== WHAT THIS TASK INVOLVES ==
Which lines of the entries hold the string "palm"? Copy each one.

(Stored records)

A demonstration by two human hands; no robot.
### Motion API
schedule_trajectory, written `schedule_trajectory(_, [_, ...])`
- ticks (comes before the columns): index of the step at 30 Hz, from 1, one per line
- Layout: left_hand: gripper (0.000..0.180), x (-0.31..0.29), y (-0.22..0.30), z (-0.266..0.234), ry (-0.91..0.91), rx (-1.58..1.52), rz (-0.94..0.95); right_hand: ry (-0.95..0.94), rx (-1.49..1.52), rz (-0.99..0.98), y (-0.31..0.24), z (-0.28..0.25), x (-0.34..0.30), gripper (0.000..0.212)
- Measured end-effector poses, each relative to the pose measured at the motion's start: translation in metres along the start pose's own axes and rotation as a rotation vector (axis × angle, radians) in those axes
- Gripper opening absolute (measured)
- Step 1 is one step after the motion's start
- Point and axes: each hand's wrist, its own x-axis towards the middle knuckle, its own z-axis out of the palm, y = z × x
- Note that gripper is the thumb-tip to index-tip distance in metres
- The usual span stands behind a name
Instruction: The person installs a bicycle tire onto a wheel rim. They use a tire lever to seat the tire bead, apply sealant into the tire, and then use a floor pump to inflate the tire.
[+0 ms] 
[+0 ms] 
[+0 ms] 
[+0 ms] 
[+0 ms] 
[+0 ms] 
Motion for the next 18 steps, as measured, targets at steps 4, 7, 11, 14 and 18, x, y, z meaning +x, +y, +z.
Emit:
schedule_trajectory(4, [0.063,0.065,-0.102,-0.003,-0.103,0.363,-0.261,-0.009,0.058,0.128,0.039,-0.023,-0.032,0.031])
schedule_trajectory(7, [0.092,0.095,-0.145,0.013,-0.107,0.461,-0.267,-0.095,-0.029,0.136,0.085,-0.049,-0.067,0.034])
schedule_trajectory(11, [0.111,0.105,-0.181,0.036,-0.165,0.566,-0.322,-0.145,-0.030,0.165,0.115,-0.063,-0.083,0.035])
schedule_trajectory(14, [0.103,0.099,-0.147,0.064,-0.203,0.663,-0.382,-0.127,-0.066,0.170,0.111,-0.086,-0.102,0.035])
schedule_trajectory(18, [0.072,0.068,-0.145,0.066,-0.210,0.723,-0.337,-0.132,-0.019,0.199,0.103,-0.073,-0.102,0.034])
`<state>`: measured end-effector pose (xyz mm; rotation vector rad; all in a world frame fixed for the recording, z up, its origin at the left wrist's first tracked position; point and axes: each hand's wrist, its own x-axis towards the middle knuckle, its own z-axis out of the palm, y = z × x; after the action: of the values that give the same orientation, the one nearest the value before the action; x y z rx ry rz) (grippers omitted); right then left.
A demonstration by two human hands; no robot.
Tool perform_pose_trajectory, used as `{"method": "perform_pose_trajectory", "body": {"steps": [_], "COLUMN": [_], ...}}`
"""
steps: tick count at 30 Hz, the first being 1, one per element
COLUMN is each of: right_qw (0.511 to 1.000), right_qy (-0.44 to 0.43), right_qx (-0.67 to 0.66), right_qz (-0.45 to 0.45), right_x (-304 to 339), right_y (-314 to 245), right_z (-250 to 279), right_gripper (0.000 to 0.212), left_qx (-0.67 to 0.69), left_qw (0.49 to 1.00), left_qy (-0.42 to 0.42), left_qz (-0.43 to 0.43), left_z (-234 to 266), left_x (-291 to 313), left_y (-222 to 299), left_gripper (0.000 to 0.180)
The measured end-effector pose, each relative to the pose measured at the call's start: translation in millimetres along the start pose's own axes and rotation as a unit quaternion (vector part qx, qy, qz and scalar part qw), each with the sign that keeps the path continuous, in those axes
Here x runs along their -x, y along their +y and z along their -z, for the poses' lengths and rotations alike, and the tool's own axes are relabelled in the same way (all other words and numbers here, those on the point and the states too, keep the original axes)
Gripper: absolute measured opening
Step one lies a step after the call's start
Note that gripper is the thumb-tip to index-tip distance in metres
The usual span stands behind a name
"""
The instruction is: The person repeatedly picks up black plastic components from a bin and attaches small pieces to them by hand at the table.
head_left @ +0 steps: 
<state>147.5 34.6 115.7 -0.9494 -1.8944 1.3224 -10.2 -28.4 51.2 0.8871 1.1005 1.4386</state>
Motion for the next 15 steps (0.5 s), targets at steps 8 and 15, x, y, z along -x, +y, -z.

== WRITTEN RESPONSE ==
- Point and axes: each hand's wrist, its own x-axis towards the middle knuckle, its own z-axis out of the palm, y = z × x
`<state>`: measured end-effector pose (xyz mm; rotation vector rad; all in a world frame fixed for the recording, z up, its origin at the left wrist's first tracked position; point and axes: each hand's wrist, its own x-axis towards the middle knuckle, its own z-axis out of the palm, y = z × x; after the action: of the values that give the same orientation, the one nearest the value before the action; x y z rx ry rz) (grippers omitted); right then left.

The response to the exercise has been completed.